Veterinary Economic and Farm Management, Department of Animal Wealth Development, Faculty of Veterinary Medicine, Zagazig University, Zagazig, Egypt.
Open Vet J. 2024 Jan;14(1):256-265. doi: 10.5455/OVJ.2024.v14.i1.22. Epub 2024 Jan 31.
Milk is considered one of the most important capital goods and essential sources of animal protein in the diet of the Egyptian family, as well as an effective means to improve the economic condition of farmers, considering this important view, the policymakers need accurate and advance information regarding future supply for planning on the both short and long term.

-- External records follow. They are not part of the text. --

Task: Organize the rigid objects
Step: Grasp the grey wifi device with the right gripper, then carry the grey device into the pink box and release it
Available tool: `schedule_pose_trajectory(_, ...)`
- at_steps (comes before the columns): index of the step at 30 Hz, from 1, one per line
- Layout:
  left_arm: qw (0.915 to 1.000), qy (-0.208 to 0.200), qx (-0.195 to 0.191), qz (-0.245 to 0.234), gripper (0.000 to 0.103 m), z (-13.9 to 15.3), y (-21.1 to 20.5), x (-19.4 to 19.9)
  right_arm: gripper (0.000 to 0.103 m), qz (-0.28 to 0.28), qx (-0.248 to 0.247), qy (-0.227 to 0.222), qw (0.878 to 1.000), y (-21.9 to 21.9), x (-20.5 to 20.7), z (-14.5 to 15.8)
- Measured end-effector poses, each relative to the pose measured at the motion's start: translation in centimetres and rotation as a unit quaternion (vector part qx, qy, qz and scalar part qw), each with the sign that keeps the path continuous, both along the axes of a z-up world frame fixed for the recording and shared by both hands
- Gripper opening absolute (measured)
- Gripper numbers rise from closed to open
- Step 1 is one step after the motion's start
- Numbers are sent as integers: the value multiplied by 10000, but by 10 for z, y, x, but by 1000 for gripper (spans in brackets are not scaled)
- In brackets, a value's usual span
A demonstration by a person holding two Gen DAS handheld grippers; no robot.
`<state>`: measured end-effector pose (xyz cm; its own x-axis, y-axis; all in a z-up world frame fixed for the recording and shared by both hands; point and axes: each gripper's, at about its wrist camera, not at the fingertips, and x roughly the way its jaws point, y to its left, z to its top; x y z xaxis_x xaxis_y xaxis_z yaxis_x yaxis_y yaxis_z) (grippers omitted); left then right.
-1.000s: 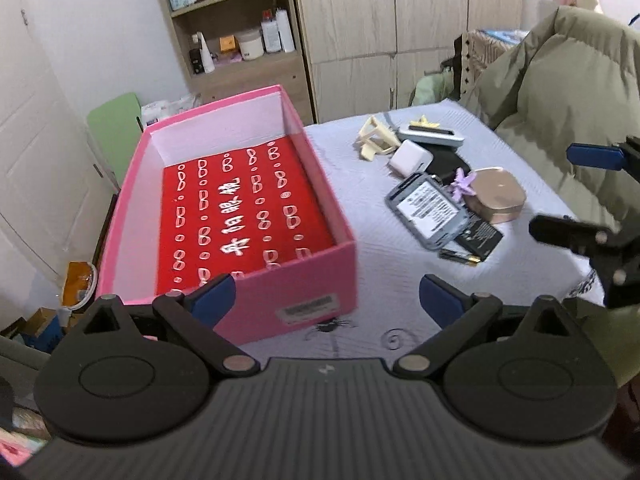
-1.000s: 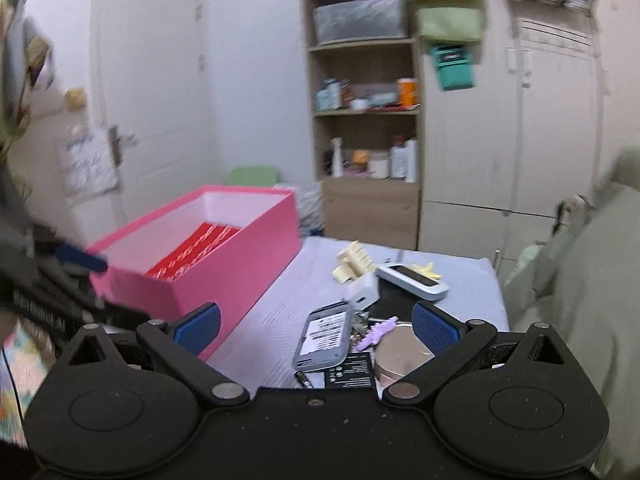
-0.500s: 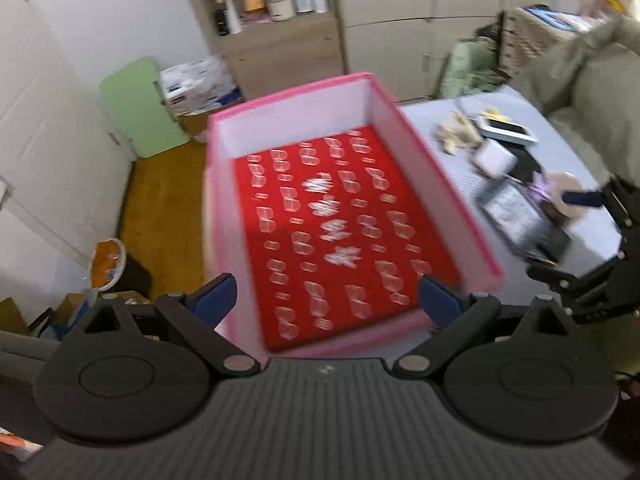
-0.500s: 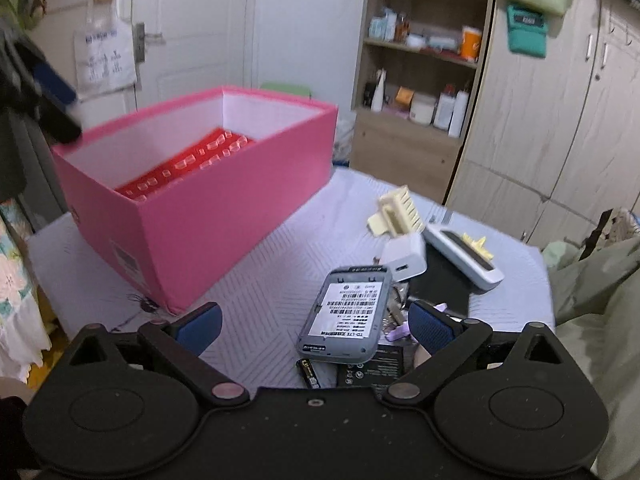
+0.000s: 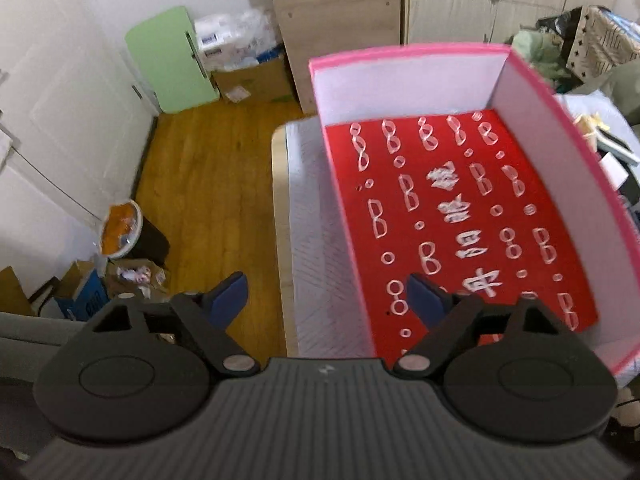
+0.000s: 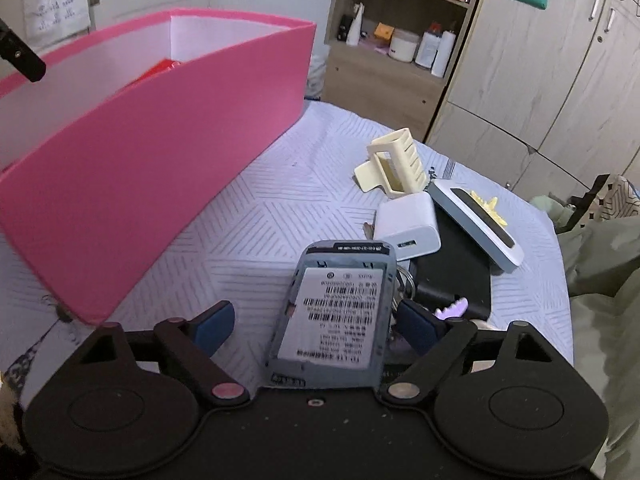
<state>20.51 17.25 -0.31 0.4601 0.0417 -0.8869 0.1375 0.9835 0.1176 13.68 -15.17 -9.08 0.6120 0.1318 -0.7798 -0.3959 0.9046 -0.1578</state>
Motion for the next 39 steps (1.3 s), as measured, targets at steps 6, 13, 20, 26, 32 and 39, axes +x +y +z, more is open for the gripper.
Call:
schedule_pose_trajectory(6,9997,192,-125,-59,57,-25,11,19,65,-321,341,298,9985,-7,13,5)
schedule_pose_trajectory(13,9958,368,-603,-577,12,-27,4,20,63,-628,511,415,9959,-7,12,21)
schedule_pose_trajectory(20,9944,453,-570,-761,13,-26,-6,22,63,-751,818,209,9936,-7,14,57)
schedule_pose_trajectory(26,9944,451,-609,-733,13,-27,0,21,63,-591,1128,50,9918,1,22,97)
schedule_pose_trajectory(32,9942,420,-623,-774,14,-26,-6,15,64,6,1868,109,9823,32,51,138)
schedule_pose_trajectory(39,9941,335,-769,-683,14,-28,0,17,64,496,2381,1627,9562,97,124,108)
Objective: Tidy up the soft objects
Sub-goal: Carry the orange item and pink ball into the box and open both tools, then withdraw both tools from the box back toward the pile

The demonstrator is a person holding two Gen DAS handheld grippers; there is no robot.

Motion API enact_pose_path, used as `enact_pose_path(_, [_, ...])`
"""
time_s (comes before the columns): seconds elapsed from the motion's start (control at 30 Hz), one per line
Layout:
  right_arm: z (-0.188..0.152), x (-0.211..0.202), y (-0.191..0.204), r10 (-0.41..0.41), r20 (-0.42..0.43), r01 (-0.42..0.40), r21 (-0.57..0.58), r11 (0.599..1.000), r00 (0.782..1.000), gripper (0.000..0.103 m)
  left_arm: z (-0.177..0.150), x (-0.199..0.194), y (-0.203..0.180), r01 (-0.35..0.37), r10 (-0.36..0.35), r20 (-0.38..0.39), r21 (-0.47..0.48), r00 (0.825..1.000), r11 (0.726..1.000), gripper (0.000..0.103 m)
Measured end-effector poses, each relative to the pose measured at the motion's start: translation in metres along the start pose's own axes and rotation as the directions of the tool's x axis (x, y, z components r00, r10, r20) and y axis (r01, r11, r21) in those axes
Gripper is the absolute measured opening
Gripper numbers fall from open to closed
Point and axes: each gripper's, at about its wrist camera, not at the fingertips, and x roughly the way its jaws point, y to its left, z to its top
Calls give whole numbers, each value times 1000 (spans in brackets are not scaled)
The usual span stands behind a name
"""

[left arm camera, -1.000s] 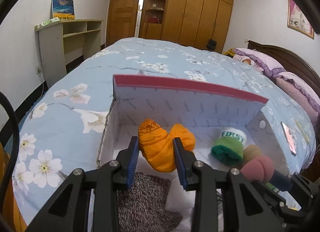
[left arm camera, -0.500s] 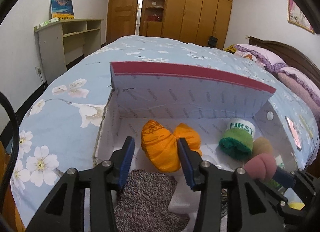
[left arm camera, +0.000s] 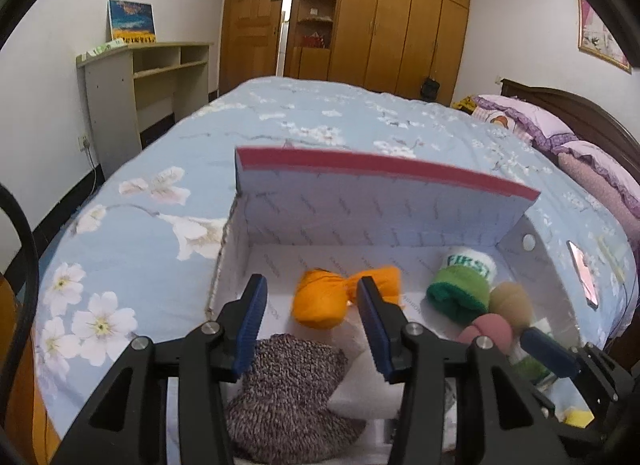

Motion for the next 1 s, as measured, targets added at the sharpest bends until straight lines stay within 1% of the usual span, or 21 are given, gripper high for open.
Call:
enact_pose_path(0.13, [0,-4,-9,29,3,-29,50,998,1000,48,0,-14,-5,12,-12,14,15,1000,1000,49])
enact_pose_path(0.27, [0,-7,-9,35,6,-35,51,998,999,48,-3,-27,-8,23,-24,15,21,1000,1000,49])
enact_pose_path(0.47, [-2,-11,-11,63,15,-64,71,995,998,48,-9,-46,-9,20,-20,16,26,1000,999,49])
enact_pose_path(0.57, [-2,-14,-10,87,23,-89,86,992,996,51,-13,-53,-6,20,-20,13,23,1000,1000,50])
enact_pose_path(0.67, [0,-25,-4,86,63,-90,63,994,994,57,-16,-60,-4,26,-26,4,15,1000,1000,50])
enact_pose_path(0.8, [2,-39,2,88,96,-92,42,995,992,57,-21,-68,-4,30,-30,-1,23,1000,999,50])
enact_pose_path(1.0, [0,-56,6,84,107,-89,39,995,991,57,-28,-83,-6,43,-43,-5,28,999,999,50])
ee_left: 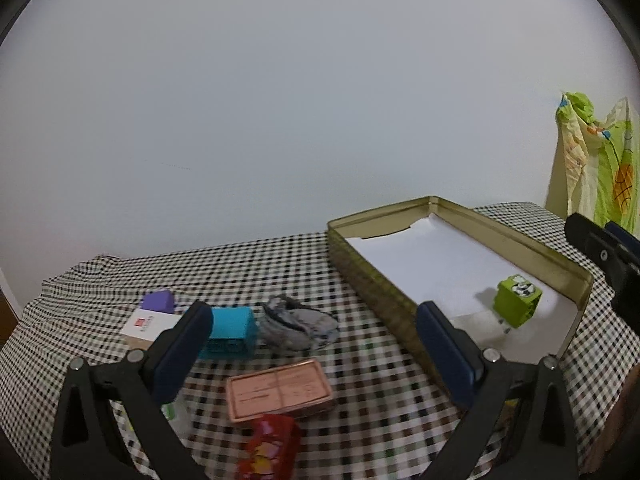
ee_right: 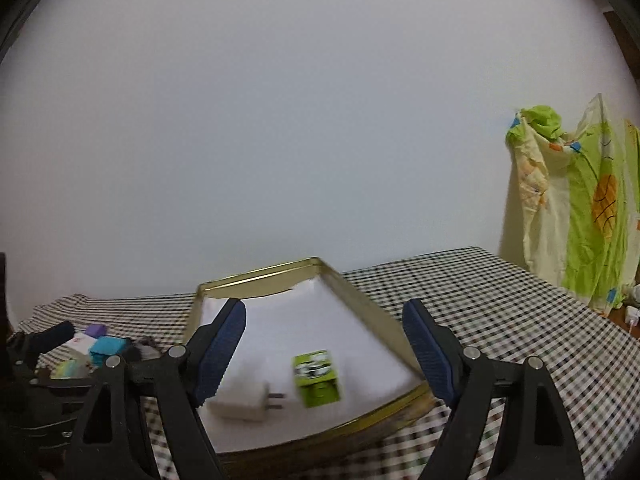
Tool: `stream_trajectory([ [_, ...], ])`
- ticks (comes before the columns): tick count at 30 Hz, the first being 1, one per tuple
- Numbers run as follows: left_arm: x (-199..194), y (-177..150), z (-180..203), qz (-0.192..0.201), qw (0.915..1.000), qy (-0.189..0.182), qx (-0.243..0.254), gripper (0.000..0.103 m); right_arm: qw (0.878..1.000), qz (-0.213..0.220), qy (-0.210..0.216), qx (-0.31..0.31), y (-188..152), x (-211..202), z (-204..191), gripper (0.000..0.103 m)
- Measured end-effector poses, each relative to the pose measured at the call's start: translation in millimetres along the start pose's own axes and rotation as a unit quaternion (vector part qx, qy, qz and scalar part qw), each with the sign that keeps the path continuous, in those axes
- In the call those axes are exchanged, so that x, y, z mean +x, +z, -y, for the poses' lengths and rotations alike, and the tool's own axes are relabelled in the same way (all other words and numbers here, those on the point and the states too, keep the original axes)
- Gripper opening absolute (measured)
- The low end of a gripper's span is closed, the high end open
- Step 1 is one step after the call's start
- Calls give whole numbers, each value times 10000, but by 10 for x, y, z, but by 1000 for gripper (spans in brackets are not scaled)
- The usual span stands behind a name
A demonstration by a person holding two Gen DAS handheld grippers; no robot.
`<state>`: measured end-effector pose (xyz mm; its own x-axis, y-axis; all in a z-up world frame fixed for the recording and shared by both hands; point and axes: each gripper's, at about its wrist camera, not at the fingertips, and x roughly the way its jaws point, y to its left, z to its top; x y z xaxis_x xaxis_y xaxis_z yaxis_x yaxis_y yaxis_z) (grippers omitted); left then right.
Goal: Organize rigid objects
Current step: 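Withdraw both grippers from the tray toward the remaining items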
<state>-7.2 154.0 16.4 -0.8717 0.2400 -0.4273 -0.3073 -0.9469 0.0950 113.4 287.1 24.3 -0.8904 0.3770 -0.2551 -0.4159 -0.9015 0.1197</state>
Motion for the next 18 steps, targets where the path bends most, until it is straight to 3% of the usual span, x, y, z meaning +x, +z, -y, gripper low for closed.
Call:
stream_trajectory([
  [9, 17, -25, -382, -118, 9996, 192, -167, 102, 9987, -191, 463, -103, -101, -10, -411, 83],
  [18, 26, -122, -876, -544, 9963, 462, -482, 102, 9956, -357, 857, -144, -172, 0, -693, 83],
])
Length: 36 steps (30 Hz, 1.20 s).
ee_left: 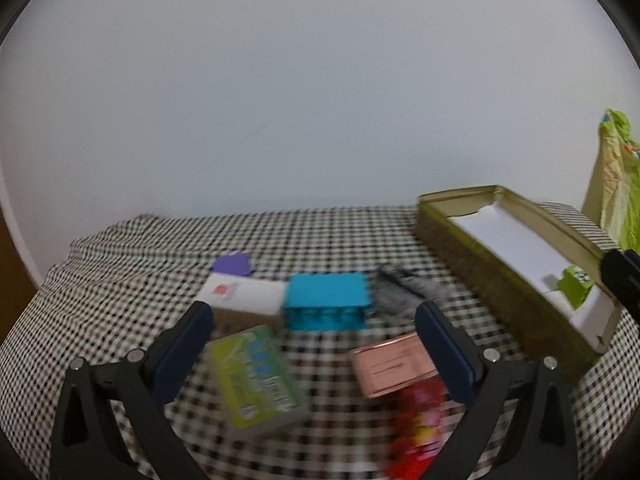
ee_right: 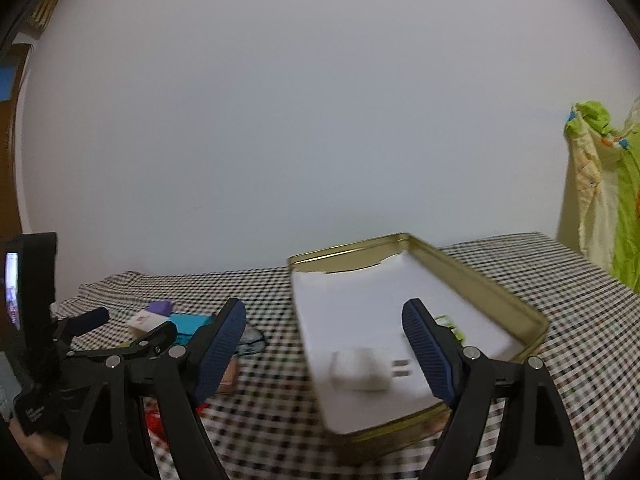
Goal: Organize rigid objects
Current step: 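Withdraw both grippers from the tray toward the remaining items, then grasp the brown comb with the left gripper while the right grasps the red block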
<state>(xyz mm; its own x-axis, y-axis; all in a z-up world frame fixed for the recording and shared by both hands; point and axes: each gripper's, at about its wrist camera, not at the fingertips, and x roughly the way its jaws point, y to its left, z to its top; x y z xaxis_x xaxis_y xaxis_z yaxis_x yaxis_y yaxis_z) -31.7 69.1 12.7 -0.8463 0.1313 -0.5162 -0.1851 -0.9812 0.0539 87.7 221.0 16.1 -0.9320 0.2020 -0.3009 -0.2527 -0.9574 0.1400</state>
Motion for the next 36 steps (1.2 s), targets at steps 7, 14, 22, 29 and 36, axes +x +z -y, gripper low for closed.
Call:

The study aims to forecast the production of milk in Egypt during the period from 2022 to 2025 using the Autoregressive Integrated Moving Average (ARIMA) model using time series data of milk production (MP) (1970-2021) obtained from the Central Agency for public mobilization and statistics (CAPMS).
Augmented Dickey-Fullar Unit Root test, Partial autocorrelation function (PACF), and Autocorrelation function (ACF) of the time series sequence were used to judge the stationarity of the data. After confirming the stationarity of the data, the appropriate ARIMA model was selected based on certain statistical parameters like significant coefficients, values of adjusted -squared, Akaike information criteria (AIC), Schwarz criterion (SC), and Standard Error of Regression. After the selection of the model based on the previous parameters, the verification of the model was employed by checking the residuals of the Correlogram--Statistics test.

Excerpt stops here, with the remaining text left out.